Joentaa pensó que Nurmela estaba al menos tan impaciente como los representantes de la prensa.

Pidió a Heinonen que prosiguiera con el interrogatorio de la mujer, y salió a buscar a Ketola. Lo encontró en su despacho. Estaba sentado, erguido, a su escritorio y miraba la pared.

—Nurmela le ruega que comparezca con él ante la prensa. Debe darse prisa.

Ketola no reaccionó.

Joentaa estaba frente a él. Bajó la vista hacia él y sintió que empezaba a sudar. Pensó que nunca podría sentirse bien en presencia de Ketola.

—Lo siento —dijo Ketola—. Perdí el control —seguía mirando hacia la pared, sin verlo.

—Debe usted irse —dijo Joentaa.

Ketola negó con la cabeza.

—Me quedo aquí.

Alzó la vista. Joentaa vio sorprendido que le sonreía, cansado y triste. Tenía los ojos enrojecidos. Joentaa se preguntó si había estado llorando.
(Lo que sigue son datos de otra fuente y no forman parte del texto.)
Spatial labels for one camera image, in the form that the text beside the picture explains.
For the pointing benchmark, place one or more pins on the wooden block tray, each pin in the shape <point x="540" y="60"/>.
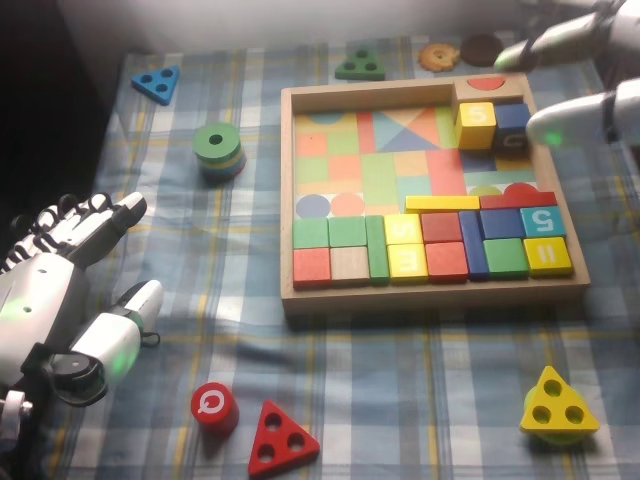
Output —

—Siéntese, Kimmo —dijo Ketola. Joentaa titubeó, luego se sentó a su escritorio.

Esperaba que Ketola dijera algo, pero no dijo nada.

Estuvieron callados largo tiempo. Joentaa tuvo la sensación de que pasó una eternidad. En su cabeza se arremolinaban los pensamientos. Se relajó poco a poco. En algún momento, disfrutó del silencio. Se preguntó qué historia ocultaba Ketola. ¿Quién era en realidad el hombre con el que trabajaba cada día? Pensó en el chico que tocaba el piano en el café del museo de artesanía, y que había parecido realmente impresionado con la muerte de un estudiante sueco al que sólo había visto una vez. Pensó que el joven no tenía ni idea de lo profundamente que le había conmovido su forma de tocar. Se preguntó qué pasaba por la cabeza del chico mientras tocaba. Había muchas historias que no conocía y nunca conocería.

Pensó en Sanna.

Miró a Ketola, que miraba inmóvil al vacío.

Cuando Nurmela vino con dos botellas de champán y propuso, de buen humor, brindar por el éxito de sus indagaciones, los confusos pensamientos se dispersaron.

Joentaa vio que Ketola sonreía y se incorporaba con esfuerzo. Le rozó con una breve mirada que no supo interpretar. Pero tuvo la impresión de haber estado, en esos minutos de silencio, más cerca de Ketola que en todas las conversaciones que habían tenido.